--- START ---

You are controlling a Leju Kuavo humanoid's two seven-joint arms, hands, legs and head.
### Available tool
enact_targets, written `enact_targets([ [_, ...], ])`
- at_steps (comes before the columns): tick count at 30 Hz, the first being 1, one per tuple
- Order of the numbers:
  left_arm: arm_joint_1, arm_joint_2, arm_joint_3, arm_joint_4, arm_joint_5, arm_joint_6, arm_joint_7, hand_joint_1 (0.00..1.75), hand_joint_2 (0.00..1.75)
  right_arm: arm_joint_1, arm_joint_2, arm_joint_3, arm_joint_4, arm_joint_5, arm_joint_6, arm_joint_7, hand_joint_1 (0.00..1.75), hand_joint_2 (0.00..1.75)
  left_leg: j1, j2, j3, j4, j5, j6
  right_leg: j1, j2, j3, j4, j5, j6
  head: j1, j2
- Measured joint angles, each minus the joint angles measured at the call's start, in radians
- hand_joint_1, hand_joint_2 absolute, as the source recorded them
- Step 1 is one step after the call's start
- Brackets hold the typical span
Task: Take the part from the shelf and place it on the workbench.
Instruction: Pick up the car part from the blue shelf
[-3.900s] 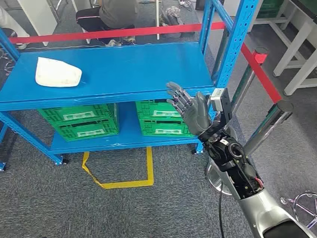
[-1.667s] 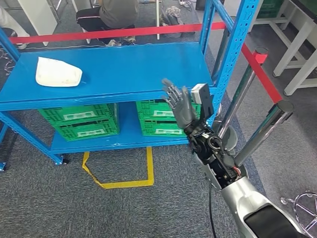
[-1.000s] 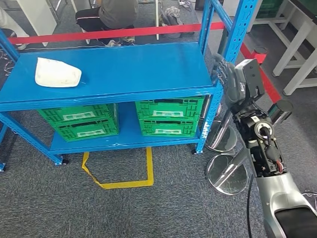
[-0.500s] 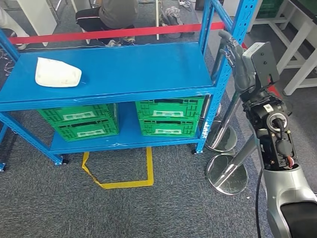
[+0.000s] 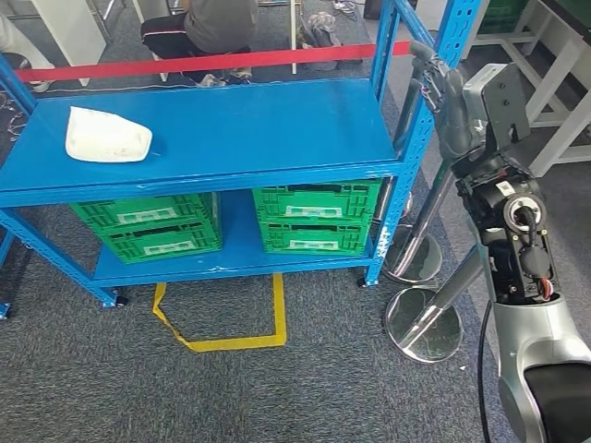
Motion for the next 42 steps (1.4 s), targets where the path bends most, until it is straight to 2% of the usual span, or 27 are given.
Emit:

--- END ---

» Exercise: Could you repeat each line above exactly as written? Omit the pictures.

» Task response:
You are controlling a Leju Kuavo humanoid's two seven-joint arms, hands, legs and head.
### Available tool
enact_targets, written `enact_targets([ [_, ...], ])`
- at_steps (comes before the columns): tick count at 30 Hz, the first being 1, one per tuple
- Order of the numbers:
  left_arm: arm_joint_1, arm_joint_2, arm_joint_3, arm_joint_4, arm_joint_5, arm_joint_6, arm_joint_7, hand_joint_1 (0.00..1.75), hand_joint_2 (0.00..1.75)
  right_arm: arm_joint_1, arm_joint_2, arm_joint_3, arm_joint_4, arm_joint_5, arm_joint_6, arm_joint_7, hand_joint_1 (0.00..1.75), hand_joint_2 (0.00..1.75)
  left_leg: j1, j2, j3, j4, j5, j6
  right_leg: j1, j2, j3, j4, j5, j6
  head: j1, j2
- Measured joint angles, each minus the joint angles measured at the call's start, in radians
- hand_joint_1, hand_joint_2 absolute, as the source recorded them
- Step 1 is one step after the call's start
- Brackets hold the typical span
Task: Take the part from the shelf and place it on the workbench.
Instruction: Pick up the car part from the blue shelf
[-3.900s] 
[-1.667s] 
[-1.000s] 
[-0.500s] 
[+0.000s] 
Motion for the next 42 steps (1.4 s), targets where the path bends most, until it is straight to 2% of the usual span, or 27 are given.
Emit:

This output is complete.